__Work order__: Every line from the one with "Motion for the" through the end of the material should be written out character for character. Lines before it are excluded.

__Recorded information__:
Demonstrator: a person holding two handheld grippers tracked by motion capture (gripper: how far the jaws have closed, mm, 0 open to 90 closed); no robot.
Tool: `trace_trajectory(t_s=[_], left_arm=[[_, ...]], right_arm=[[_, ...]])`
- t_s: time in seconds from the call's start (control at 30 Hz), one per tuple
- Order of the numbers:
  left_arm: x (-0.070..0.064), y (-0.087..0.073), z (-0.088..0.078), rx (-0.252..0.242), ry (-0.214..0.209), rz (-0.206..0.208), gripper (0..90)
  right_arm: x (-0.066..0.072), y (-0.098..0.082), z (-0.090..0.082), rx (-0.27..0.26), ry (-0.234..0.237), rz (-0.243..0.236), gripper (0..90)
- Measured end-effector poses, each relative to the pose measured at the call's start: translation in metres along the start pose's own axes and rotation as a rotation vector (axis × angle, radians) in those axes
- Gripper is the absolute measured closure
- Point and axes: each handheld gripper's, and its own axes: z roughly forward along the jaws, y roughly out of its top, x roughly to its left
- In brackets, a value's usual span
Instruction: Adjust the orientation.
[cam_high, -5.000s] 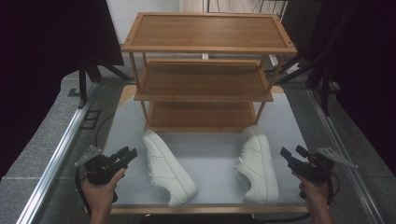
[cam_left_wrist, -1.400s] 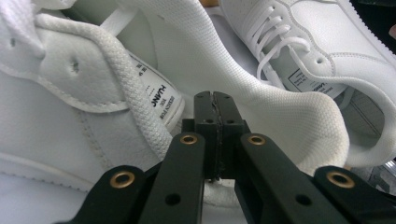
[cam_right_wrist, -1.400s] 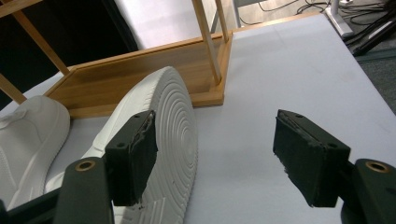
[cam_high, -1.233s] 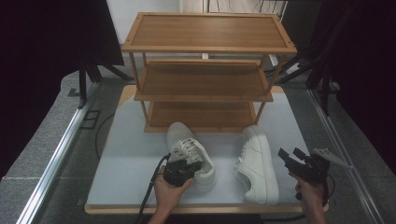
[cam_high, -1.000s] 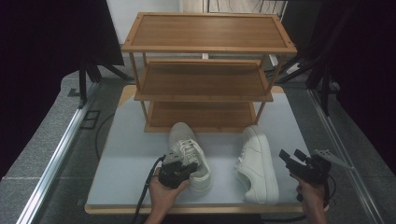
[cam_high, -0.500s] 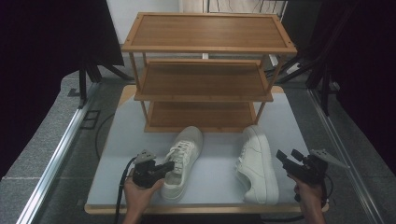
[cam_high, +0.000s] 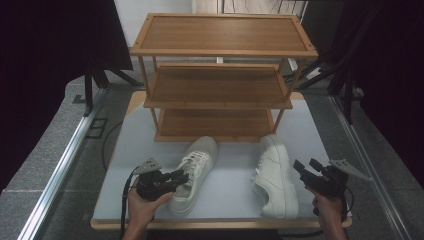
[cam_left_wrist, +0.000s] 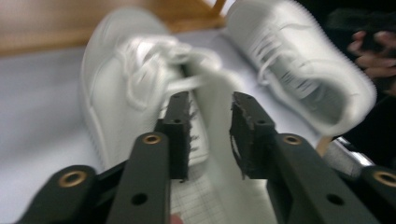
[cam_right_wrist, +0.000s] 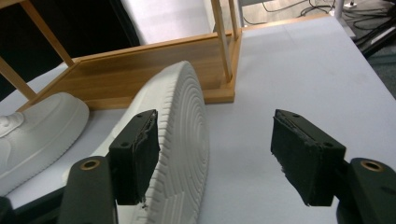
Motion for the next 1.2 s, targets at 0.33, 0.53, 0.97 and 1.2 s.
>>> trace_trajectory(t_s=[0.33,0.53,0.97,1.2], left_arm=[[0.007,0.010,-0.027,-0.102,0.011,-0.050,54.0],[0.020,0.008,-0.034,-0.118,0.021,-0.107,52.0],[0.020,0.007,-0.030,-0.106,0.017,-0.138,52.0],[0.024,0.004,-0.030,-0.098,0.021,-0.155,52.0]], right_arm=[[0.023,0.002,-0.010,0.003,0.085,-0.113,48.8],[0.036,0.003,-0.018,0.027,0.140,-0.165,60.7],[0.109,-0.025,-0.024,0.162,0.226,-0.427,88.9],[0.116,-0.051,-0.010,0.299,0.184,-0.500,89.5]])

__Output for this exercise__:
Motion for the next 1.2 s, targets at 0.33, 0.53, 0.97 and 1.2 s.
>>> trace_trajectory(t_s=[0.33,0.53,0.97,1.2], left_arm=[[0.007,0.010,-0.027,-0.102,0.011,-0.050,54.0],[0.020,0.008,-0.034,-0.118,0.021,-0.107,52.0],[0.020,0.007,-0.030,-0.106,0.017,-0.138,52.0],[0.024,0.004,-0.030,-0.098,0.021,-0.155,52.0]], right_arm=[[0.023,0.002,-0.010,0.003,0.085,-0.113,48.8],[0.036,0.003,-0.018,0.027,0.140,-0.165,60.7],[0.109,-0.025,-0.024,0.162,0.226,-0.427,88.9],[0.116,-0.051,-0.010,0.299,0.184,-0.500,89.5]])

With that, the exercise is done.